15 Ocak 2008 Salı

babam anlatmıştı - 2

DOSTLUK

hali vakti yerinde etrafından hürmet gören bir adam varmış. geleni gideni eksik olmazmış. her gelen iltifatlarda bulunur, hediyeler getirir bağlılıklarını ima eden sözler söyler ve bu ziyaretlerini sık sık tekrarlarmış. bir gün oğlu "babacığım ne kadar güzel bir çok dostunuz var." deyince "hayır evladım benim bir tek dostum vardır." diye cevap vermiş. ama oğlu gördüklerini delil sayarak fikrinde ısrarcı olmuş. babası da "öyle mi diyorsun, bakalım.. " demiş.
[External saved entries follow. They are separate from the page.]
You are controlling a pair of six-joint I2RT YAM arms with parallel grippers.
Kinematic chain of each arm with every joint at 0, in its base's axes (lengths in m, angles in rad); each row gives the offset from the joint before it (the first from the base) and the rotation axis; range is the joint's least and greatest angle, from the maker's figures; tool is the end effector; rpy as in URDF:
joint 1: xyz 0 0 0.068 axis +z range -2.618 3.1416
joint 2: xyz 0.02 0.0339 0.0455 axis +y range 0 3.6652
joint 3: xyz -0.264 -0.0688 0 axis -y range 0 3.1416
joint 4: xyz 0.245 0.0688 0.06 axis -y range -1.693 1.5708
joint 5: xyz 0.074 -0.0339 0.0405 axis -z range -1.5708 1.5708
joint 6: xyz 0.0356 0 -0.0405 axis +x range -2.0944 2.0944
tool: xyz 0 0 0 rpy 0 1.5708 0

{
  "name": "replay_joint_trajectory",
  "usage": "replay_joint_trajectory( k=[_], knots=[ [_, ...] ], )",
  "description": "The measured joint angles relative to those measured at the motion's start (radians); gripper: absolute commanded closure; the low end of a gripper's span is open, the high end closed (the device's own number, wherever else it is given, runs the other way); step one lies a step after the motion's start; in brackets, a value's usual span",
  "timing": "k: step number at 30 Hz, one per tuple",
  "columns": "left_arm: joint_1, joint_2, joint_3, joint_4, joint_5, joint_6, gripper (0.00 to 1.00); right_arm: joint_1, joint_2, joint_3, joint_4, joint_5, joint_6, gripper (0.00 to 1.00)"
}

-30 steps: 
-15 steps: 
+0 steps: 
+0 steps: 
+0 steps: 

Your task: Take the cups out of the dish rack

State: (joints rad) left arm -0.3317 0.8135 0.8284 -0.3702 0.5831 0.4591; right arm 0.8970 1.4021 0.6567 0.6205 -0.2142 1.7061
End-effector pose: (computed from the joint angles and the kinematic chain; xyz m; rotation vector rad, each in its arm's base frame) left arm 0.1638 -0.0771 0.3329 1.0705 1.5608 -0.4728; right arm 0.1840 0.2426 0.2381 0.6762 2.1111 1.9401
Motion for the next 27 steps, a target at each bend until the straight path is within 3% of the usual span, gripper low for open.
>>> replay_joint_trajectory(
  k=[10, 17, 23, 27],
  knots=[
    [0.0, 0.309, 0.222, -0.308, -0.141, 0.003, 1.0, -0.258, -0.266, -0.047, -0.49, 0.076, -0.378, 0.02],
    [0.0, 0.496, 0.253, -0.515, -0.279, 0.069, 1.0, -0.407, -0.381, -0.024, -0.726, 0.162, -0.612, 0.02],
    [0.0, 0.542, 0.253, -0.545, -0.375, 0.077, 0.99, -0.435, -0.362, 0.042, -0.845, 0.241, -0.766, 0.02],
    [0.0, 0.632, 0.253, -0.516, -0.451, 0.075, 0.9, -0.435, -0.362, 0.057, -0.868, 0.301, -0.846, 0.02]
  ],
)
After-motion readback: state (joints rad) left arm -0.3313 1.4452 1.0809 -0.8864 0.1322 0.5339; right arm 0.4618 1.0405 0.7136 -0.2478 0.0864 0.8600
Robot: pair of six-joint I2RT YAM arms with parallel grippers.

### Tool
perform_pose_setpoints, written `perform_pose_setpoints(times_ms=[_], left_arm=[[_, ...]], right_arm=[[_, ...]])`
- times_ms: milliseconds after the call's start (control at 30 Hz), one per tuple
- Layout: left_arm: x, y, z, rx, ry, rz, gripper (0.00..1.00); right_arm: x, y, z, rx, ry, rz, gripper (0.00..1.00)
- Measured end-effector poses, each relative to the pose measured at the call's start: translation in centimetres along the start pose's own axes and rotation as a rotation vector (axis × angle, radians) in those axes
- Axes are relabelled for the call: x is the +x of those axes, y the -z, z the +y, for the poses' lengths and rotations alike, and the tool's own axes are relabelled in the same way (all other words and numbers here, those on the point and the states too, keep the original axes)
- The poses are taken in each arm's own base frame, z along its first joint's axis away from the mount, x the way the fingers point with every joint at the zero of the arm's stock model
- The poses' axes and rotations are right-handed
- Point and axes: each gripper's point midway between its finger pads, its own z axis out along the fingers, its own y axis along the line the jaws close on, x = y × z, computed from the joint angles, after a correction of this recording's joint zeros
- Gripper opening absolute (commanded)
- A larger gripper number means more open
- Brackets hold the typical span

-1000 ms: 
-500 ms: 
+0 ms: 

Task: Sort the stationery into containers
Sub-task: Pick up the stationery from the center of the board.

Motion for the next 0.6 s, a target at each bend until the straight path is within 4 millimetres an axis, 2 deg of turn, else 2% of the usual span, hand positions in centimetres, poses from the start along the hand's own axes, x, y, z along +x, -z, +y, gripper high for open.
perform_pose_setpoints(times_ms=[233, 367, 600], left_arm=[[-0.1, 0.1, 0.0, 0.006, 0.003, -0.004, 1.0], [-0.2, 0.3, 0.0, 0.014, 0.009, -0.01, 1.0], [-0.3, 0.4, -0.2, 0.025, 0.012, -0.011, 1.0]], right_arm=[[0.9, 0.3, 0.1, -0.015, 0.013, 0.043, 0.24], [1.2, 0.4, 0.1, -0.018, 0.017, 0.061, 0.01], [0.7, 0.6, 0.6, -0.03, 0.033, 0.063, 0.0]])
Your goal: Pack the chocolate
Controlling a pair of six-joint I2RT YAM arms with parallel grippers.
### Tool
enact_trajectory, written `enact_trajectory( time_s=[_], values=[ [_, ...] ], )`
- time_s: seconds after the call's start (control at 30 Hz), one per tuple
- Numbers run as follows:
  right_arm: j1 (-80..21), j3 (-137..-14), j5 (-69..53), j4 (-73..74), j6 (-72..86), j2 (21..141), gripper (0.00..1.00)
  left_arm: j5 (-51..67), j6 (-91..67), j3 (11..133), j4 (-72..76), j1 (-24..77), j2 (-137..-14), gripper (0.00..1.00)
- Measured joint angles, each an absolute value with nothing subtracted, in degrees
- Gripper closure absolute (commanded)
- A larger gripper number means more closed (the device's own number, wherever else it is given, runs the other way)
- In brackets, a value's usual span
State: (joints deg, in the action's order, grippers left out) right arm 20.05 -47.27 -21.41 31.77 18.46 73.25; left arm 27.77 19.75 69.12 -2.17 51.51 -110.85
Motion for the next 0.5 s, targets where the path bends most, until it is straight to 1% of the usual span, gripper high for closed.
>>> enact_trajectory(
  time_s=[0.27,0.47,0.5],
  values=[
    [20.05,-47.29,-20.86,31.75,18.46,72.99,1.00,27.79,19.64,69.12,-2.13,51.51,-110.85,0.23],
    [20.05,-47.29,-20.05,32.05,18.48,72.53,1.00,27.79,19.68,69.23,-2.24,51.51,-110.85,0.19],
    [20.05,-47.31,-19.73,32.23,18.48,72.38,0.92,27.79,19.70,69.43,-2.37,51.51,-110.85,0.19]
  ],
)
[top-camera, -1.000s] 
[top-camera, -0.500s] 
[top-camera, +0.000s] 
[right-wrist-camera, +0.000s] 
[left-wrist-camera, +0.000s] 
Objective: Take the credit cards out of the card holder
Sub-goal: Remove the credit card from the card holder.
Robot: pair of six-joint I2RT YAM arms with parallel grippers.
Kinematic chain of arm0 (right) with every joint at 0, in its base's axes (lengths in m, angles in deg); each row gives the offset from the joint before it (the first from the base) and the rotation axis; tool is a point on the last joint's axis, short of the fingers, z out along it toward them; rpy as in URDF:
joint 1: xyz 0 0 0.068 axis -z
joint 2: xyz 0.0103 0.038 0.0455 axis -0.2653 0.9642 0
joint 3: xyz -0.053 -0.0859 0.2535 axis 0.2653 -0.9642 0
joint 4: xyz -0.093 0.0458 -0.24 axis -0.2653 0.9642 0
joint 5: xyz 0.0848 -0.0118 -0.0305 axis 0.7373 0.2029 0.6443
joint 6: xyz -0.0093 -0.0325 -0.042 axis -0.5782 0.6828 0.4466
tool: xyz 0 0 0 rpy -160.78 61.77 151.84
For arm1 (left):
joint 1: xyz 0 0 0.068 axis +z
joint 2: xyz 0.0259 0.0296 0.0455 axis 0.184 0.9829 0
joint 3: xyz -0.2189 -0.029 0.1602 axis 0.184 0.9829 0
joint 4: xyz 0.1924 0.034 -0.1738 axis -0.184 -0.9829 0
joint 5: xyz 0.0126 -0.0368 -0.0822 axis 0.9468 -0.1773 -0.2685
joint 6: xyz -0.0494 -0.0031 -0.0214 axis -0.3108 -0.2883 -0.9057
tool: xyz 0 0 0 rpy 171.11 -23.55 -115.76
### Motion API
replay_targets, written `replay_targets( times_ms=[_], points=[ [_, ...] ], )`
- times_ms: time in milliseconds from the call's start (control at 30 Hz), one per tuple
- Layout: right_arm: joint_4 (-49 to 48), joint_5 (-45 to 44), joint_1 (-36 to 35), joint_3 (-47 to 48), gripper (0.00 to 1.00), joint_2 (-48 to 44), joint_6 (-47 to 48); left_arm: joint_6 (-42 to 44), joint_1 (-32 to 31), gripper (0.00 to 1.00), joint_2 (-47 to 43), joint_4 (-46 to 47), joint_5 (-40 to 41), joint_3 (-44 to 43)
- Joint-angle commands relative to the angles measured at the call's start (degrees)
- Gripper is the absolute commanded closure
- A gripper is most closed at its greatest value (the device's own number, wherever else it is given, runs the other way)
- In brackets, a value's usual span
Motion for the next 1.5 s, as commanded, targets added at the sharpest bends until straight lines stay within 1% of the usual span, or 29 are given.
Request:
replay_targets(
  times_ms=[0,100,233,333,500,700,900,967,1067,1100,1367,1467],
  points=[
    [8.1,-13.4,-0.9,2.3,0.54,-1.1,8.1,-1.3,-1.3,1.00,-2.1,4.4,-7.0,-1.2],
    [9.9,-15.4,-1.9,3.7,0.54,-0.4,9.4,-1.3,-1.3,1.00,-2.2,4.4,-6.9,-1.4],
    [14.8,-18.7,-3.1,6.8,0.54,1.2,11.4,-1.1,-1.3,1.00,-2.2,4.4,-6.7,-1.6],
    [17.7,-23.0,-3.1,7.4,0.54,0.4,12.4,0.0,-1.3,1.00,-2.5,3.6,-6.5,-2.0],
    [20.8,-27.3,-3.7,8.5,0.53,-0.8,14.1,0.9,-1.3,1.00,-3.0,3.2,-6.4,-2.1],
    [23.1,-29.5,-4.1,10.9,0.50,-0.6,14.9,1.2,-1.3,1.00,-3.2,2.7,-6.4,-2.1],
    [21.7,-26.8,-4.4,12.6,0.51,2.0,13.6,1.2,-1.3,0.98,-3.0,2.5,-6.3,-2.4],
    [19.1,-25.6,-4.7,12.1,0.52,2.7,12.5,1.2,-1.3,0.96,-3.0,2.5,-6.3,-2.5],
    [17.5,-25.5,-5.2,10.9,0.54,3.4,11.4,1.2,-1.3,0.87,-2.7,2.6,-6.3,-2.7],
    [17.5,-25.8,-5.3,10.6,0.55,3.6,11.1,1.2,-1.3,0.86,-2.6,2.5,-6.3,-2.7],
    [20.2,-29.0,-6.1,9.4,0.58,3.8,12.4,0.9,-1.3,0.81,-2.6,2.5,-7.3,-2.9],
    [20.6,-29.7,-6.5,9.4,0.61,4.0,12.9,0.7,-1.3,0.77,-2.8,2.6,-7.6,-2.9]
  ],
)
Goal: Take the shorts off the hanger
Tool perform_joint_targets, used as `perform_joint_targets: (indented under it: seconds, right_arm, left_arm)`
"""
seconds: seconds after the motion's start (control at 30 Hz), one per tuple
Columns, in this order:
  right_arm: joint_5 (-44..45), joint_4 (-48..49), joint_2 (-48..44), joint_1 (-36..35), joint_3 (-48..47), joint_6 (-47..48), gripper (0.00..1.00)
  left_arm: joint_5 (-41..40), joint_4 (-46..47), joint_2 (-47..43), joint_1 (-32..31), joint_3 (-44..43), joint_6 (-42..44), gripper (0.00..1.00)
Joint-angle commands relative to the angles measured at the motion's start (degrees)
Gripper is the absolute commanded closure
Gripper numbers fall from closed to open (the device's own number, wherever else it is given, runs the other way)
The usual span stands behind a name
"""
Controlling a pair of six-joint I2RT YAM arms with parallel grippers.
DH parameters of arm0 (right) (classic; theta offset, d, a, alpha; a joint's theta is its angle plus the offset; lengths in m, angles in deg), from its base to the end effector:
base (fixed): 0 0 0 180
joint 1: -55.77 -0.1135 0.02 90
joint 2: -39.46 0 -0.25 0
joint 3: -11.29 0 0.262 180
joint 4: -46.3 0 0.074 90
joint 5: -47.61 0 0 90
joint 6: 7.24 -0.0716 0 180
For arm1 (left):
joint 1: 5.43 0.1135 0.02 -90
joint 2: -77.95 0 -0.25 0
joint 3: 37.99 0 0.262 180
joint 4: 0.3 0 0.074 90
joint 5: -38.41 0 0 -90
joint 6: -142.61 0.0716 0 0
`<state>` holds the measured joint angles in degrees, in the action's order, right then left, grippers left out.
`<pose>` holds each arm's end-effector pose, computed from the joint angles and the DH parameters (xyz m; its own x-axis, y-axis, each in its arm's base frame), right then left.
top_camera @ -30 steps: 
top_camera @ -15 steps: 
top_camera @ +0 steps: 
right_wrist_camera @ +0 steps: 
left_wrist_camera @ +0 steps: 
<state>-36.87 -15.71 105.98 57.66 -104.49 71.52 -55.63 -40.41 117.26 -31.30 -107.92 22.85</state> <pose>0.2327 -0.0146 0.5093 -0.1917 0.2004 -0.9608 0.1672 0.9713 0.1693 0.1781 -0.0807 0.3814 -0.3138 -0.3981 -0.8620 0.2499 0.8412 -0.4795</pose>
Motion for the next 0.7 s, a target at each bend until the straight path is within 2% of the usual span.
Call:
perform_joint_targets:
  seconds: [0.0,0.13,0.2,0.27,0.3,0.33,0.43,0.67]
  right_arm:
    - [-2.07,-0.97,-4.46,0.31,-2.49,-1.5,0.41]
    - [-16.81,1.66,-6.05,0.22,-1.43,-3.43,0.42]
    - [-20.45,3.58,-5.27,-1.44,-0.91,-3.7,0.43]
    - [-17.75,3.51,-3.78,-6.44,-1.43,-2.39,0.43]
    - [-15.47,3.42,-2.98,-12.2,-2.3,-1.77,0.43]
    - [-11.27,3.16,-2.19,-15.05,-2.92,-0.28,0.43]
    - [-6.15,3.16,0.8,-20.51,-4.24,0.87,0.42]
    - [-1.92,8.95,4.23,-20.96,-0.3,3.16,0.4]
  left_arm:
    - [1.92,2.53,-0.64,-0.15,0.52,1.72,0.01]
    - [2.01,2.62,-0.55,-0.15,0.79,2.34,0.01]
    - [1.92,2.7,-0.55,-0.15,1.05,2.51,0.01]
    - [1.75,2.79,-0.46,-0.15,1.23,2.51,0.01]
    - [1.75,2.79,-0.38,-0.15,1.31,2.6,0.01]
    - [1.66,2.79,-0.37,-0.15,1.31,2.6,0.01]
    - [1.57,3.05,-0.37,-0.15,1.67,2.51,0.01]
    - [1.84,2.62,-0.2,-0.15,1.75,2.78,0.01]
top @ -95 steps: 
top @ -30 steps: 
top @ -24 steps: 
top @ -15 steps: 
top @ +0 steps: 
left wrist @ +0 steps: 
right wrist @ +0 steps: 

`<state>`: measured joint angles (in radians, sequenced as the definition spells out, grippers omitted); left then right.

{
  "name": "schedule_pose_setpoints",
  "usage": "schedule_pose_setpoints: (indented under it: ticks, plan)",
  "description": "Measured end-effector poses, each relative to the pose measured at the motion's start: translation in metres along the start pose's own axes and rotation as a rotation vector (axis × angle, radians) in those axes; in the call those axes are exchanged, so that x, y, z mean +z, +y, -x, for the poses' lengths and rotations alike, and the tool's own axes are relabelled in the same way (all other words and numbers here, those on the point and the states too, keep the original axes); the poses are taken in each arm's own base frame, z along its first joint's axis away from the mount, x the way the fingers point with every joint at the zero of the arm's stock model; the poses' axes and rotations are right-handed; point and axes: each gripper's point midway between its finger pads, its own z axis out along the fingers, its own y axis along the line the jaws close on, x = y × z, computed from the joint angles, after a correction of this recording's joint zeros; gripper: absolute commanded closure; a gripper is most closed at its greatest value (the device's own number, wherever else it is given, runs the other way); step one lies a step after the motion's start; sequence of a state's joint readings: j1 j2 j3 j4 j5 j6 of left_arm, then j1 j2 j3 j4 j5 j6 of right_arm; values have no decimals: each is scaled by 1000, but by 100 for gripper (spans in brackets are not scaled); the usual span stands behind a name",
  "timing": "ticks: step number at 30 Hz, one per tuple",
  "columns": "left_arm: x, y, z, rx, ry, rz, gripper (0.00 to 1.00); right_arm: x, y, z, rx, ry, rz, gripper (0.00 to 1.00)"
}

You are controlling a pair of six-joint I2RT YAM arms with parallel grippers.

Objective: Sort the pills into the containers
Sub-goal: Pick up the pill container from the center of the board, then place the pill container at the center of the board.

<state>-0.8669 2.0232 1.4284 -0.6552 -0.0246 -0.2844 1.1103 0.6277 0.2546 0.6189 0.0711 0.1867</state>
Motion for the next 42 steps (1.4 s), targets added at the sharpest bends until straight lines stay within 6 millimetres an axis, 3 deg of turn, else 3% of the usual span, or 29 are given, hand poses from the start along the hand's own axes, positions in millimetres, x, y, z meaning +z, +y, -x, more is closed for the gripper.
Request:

adam bir gece oğlundan ağıldaki koyunlardan birini kesip bir çuvala koymasını istemiş. buna bir mana veremese de oğul söyleneni yapmış. adam "şimdi bu çuvalı sırtına al, eve geldiğini gördüğün ve dostum olduğunu düşündüğün herkese tek tek git. 'babam bir kabahat işledi, bunu saklamanız için size gönderdi.' de" demiş. oğul çuvalı sırtlamış ve kapı kapı dolaşmaya başlamış. her gittiği kapıdan hemen gönderilmiş. bazıları ne çocuğu ne de babasını tanımadıklarını iddia etmişler. velhasıl çuval sırtında olduğu halde eve geri dönmüş.

babası bir adres vermiş, bir de oraya git demiş. bu adres çocuğun daha önce hiç gitmediği bir yermiş. eve vardığında daha evvel hiç görmediği bir adam açmış kapıyı. geldiği yerin doğruluğunu adama onaylattıktan sonra herkese söylediğini bu adama da tekrarlamış. kapıdaki adam çocuğa önce okkalı bir tokat atmış "senin baban öyle şey yapmaz." demiş. sonra da "çabuk bırak o çuvalı ve defol buradan!"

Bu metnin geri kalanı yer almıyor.